Kamerstuk 33400-VI-100

Reactie op de motie van het lid Schouw inzake de bekostiging van het College bescherming persoonsgegevens (Cbp)

Dossier: Vaststelling van de begrotingsstaten van het Ministerie van Veiligheid en Justitie (VI) voor het jaar 2013

Gepubliceerd: 15 april 2013
Indiener(s): Fred Teeven (staatssecretaris justitie en veiligheid) (VVD)
Onderwerpen: begroting financiƫn
Bron: https://zoek.officielebekendmakingen.nl/kst-33400-VI-100.html
ID: 33400-VI-100

Nr. 100 BRIEF VAN DE STAATSSECRETARIS VAN VEILIGHEID EN JUSTITIE

Aan de Voorzitter van de Tweede Kamer der Staten-Generaal

Den Haag, 15 april 2013

Met deze brief informeer ik u over de manier waarop invulling wordt gegeven aan de motie van het lid Schouw inzake de bekostiging van het College bescherming persoonsgegevens (Cbp)1, ingediend tijdens de behandeling van de begroting 2013 van het ministerie van Veiligheid en Justitie. Tevens ga ik in op mijn toezegging om de mogelijkheid om boete-inkomsten aan te wenden ten behoeve van het Cbp, te bespreken met de voorzitter van het Cbp2. Omdat de uitvoering van de motie wat meer tijd in beslag heeft genomen, is de in de motie genoemde datum van 1 maart 2013 helaas niet gehaald. Ik vertrouw er op dat u daar begrip voor heeft.

Motie Schouw

Zoals u weet heeft ook het ministerie van Veiligheid en Justitie te maken met een forse taakstelling en begrotingsproblematiek, wat het onmogelijk maakt vanuit de Justitiebegroting extra financiering te vinden ten behoeve van het Cbp. Niettemin is het mogelijk gebleken om in het kader van het woonakkoord extra middelen te genereren die ten behoeve van het Cbp kunnen worden aangewend. Dit heeft er in geresulteerd dat aanvullend aan het Cbp structureel een bedrag van € 0,750 miljoen wordt toegekend. Met dit bedrag wordt het Cbp toegerust om nu en in de toekomst adequaat aan haar taken uitvoering te geven. Ik ga er vanuit dat ik hiermee genoegzaam aan het verzoek in voornoemde motie Schouw tegemoet kom.

Opbrengsten uit boetes

Het inzetten van boetes ter financiering van de organisatie die de boetes oplegt stuit in zijn algemeenheid op principiële bezwaren.

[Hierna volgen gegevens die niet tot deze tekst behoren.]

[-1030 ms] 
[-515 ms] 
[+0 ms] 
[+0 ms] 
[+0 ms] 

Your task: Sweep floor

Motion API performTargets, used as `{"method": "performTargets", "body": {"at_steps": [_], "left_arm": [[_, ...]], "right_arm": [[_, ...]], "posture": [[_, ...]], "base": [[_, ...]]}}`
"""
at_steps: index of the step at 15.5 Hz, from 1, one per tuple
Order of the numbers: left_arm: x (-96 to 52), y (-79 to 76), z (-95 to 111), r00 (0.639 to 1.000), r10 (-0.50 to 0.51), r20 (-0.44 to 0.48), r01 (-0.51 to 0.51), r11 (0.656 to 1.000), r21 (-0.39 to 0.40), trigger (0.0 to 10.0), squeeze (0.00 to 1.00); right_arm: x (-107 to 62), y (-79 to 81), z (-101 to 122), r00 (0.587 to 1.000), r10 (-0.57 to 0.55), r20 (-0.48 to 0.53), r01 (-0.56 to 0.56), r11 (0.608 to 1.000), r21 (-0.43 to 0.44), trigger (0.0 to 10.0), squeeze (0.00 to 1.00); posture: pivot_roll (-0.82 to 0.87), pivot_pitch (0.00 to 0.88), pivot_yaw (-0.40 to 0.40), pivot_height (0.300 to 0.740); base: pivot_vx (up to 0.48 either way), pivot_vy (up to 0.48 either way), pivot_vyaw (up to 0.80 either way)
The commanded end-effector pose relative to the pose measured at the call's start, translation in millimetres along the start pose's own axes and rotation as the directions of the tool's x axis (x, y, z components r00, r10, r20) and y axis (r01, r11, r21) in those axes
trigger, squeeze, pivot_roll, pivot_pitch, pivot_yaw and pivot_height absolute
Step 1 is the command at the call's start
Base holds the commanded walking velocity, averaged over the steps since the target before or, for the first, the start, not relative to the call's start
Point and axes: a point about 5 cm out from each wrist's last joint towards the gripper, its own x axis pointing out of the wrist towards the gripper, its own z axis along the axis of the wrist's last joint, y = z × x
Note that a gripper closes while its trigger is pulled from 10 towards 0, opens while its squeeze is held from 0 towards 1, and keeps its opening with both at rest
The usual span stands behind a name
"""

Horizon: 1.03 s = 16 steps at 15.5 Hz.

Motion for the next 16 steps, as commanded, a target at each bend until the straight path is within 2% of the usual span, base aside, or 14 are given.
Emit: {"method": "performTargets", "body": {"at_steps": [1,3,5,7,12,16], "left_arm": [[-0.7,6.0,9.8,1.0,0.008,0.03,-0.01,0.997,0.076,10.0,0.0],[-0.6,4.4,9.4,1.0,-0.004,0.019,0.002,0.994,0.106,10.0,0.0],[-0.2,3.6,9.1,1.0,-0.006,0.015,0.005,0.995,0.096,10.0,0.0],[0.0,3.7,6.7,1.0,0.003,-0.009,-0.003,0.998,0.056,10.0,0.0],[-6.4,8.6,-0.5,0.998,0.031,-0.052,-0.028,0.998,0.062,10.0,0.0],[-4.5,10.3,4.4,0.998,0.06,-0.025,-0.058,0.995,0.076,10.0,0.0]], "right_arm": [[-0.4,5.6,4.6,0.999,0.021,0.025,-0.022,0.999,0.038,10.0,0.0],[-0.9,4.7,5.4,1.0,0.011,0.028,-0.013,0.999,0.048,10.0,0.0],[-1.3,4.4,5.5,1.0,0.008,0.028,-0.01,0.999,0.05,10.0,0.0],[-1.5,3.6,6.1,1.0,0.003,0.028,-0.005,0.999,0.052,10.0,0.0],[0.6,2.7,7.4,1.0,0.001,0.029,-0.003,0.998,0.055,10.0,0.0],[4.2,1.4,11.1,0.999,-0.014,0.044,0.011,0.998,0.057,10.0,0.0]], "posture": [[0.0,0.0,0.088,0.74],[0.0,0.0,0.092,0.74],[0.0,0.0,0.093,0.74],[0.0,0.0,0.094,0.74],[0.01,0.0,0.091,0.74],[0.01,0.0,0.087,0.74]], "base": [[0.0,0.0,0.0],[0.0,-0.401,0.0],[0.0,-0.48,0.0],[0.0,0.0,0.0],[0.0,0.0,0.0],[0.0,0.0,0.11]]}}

Zoals ik ook in mijn brief van 29 juni 20123 aangaf, blijkt het in de praktijk moeilijk te ramen welk bedrag er aan boetes in een willekeurig jaar (definitief) ontvangen gaat worden. Bij tegenvallende ontvangsten kan de neiging – of de druk van buitenaf – ontstaan om hierop te sturen. Dit kan het beeld oproepen dat een organisatie boetes oplegt om de eigen exploitatie te bekostigen, en dit beeld moet worden vermeden.

Zoals toegezegd heb ik begin januari met de voorzitter van het Cbp – onder andere – gesproken over de mogelijkheid inkomsten uit boetes aan te wenden ten behoeve van het Cbp. In lijn met het bovenstaande was de uitkomst van het gesprek dat een dergelijke constructie vanuit genoemde principiële overwegingen van de hand moet worden gewezen. Nu tevens extra middelen zijn gevonden ten behoeve van het Cbp, is ook de financiële noodzaak om deze optie verder te onderzoeken komen te vervallen.

Ik ga ervan uit u hiermee voldoende te hebben geïnformeerd.